At random times, I would see the following messages from my SNMP Server regarding my ESX(i) hosts:

Time of Event: 10/4/2012 3:05:37 AM Source Machine Name: SNMP_Server Object Name: SNMP: esx-08.local.com [10.0.1.159] Detail Message: Retrieval of sysUpTime.0 from esx-08.local.com [10.0.1.159] resulted in an SNMP timeout.

So my ESXi host was not responding to SNMP queries. I decided to check out what was happening on the host at the time. The above messages were in local time, while the logs on an ESXi host are in UTC. So the disconnect happened at 3:05 AM CDT. Converting that time to UTC, I get the following:

$ TZ=UTC date -d '3:05 CDT Oct 4 2012'
Thu Oct 4 08:05:00 UTC 2012

Around that time, I see the following in /var/log/messages on the ESXi Host:

Oct 4 08:02:38 vmkernel: 40:12:01:41.149 cpu13:7448)User: 2432: wantCoreDump : vix-async-pipe -enabled : 1
Oct 4 08:02:38 vmkernel: 40:12:01:41.386 cpu10:7448)UserDump: 1485: Dumping cartel 5551 (from world 7448) to file /var/core/vix-async-pipe-zdump.000 ...
Oct 4 08:07:36 vmkernel: 40:12:06:39.021 cpu13:19130195)hpilo 0000:01:04.2: Open could not dequeue a packet
Oct 4 08:07:36 vmkernel: 40:12:06:39.032 cpu3:19130195)hpilo 0000:01:04.2: Open could not dequeue a packet
Oct 4 08:07:36 vmkernel: 40:12:06:39.042 cpu3:19130195)hpilo 0000:01:04.2: Open could not dequeue a packet
Oct 4 08:07:36 vmkernel: 40:12:06:39.053 cpu13:19130195)hpilo 0000:01:04.2: Open could not dequeue a packet
Oct 4 08:07:36 vmkernel: 40:12:06:39.063 cpu13:19130195)hpilo 0000:01:04.2: Open could not dequeue a packet
Oct 4 08:07:36 vmkernel: 40:12:06:39.073 cpu13:19130195)hpilo 0000:01:04.2: Open could not dequeue a packet
Oct 4 08:07:36 vmkernel: 40:12:06:39.084 cpu13:19130195)hpilo 0000:01:04.2: Open could not dequeue a packet
Oct 4 08:11:46 vmkernel: 40:12:10:48.668 cpu15:7448)UserDump: 1587: Userworld coredump complete.
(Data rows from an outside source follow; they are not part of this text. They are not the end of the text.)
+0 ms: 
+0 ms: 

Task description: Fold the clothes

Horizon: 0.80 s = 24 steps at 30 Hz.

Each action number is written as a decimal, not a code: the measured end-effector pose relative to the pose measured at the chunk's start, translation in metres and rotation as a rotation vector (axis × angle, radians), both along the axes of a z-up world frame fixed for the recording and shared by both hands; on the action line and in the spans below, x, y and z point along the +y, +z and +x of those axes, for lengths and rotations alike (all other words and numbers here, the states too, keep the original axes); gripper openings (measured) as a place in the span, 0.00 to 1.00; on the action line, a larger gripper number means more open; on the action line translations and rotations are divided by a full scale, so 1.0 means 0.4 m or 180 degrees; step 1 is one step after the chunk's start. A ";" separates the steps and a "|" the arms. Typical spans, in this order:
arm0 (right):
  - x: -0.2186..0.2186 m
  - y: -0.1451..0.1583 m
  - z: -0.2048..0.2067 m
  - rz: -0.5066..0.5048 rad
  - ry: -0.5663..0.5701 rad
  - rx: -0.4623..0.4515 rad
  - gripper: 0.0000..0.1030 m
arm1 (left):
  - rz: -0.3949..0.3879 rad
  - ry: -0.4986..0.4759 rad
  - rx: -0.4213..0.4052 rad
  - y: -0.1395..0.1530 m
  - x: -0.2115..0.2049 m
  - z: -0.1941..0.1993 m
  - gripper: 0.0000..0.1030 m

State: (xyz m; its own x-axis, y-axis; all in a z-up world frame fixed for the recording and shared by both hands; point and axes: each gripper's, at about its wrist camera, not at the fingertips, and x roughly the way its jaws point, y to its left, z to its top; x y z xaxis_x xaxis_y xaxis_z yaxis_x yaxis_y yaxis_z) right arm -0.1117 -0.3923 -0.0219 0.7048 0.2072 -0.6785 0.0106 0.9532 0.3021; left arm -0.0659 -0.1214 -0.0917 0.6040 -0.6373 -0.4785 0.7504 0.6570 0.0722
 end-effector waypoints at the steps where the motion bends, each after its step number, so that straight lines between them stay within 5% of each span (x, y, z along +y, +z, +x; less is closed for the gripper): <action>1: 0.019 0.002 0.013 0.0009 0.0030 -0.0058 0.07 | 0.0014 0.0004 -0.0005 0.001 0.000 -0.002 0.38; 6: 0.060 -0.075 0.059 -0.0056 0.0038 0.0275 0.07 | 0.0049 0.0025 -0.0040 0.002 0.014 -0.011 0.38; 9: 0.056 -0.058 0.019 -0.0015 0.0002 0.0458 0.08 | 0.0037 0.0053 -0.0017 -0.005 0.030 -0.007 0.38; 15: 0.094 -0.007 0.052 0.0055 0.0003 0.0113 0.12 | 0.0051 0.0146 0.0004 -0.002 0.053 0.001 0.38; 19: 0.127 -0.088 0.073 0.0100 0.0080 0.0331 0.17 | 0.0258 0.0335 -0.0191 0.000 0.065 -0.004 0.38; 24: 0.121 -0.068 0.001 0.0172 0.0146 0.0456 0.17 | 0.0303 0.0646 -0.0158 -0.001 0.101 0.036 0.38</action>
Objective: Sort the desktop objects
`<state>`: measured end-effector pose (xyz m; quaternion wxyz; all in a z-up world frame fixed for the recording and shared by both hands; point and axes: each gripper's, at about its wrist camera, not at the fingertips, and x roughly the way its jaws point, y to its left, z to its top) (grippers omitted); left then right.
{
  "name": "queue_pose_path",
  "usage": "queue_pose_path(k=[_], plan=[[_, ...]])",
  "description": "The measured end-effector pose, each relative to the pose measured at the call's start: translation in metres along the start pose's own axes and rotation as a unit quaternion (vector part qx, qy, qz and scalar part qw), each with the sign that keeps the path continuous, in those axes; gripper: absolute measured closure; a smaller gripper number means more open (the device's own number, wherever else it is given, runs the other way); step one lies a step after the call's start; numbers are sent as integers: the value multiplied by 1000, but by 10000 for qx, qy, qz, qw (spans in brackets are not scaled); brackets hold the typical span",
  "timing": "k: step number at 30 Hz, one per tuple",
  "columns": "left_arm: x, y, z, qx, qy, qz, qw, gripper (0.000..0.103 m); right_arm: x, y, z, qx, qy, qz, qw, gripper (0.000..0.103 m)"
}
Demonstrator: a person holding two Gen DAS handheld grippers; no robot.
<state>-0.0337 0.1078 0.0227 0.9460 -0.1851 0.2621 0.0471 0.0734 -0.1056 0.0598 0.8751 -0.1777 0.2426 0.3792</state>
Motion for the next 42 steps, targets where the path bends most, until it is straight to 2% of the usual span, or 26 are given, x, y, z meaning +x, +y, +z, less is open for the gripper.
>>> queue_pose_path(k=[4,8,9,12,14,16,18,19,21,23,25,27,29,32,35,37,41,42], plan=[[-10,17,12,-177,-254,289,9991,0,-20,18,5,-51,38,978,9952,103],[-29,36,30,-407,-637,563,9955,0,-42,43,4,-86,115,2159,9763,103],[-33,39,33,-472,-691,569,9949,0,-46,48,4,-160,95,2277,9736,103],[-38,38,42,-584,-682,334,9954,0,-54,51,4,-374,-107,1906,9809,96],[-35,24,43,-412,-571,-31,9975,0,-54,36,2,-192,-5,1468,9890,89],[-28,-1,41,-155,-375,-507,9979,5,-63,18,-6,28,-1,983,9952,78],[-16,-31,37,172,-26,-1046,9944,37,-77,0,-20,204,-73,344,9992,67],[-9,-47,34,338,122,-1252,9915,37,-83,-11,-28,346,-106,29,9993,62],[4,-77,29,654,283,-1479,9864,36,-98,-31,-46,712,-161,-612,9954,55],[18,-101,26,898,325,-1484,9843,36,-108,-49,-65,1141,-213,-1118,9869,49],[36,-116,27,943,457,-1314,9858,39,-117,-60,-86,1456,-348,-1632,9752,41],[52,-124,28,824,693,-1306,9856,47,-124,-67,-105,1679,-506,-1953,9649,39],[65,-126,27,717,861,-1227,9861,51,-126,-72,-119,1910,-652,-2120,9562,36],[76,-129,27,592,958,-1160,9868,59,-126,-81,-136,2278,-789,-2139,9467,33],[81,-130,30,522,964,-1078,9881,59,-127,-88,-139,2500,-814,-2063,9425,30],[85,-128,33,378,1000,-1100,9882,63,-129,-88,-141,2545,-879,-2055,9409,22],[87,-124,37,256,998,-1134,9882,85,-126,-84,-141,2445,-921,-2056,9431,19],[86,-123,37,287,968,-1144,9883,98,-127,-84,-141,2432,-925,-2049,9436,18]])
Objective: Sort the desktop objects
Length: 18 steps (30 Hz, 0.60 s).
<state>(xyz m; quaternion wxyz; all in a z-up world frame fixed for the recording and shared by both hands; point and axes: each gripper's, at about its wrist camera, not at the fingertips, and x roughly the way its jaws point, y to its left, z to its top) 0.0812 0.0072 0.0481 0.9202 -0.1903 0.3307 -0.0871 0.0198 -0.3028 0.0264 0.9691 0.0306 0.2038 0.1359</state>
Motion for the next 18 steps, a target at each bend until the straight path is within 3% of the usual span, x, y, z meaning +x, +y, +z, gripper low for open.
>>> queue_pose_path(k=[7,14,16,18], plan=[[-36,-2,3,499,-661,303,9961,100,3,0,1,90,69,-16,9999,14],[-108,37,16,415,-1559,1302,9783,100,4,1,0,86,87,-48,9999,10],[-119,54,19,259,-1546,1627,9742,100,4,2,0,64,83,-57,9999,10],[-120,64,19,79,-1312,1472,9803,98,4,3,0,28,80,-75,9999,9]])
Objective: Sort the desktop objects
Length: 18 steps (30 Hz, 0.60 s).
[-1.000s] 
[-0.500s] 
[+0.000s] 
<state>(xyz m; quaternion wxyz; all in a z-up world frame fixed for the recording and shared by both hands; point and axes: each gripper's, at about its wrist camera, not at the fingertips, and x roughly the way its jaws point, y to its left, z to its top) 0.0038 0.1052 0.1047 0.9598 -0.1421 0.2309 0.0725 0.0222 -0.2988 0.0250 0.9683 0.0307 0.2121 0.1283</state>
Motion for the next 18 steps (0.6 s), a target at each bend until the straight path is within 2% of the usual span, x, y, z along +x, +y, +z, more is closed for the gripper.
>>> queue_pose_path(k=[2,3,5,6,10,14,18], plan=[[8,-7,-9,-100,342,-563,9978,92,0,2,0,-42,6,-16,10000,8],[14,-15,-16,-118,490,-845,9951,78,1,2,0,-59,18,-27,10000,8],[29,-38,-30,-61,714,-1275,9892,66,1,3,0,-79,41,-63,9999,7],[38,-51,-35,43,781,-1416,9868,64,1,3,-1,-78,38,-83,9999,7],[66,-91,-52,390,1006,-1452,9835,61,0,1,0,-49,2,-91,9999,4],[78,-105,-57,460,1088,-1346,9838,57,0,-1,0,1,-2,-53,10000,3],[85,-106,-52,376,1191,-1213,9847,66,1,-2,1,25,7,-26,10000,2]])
It looks like hostd core dumped. I then ran across VMware KB 2017008 which matched my issue and symptoms. For example here are some of the symptoms:

  • The hostd.log is terminated without mentioning rotating…
  • You may see hostd core(s) generated under /var/core/core-vix-async-pipe-pid-EPOCH.gz

Checking out my hostd logs, I saw that it indeed terminated without the ‘rotating…’ line:

/var/log/vmware/ # tail -2 hostd-386.log
[2012-10-04 08:02:36.167 1F5BDB90 verbose 'NetConfigProvider'] FetchFn: List of pnics opted out
[2012-10-04 08:02:37.398 1F5BDB90 verbose 'NetConfigProvider'] FetchFn: List of pnics opted out

And of course here is core dump:

~ # ls /var/core/vix*
/var/core/vix-async-pipe-zdump.000

The issue is fixed in 4.1U3. Checking out my version:

~ # vmware -v
VMware ESXi 4.1.0 build-702113

From “ESXi Release and Build Number History”, we can see that build # 702113 is 4.1P7 and 4.1U3 is build # 800380, so I was definitely behind on updates. After updating to 4.1U3 the random disconnects stopped.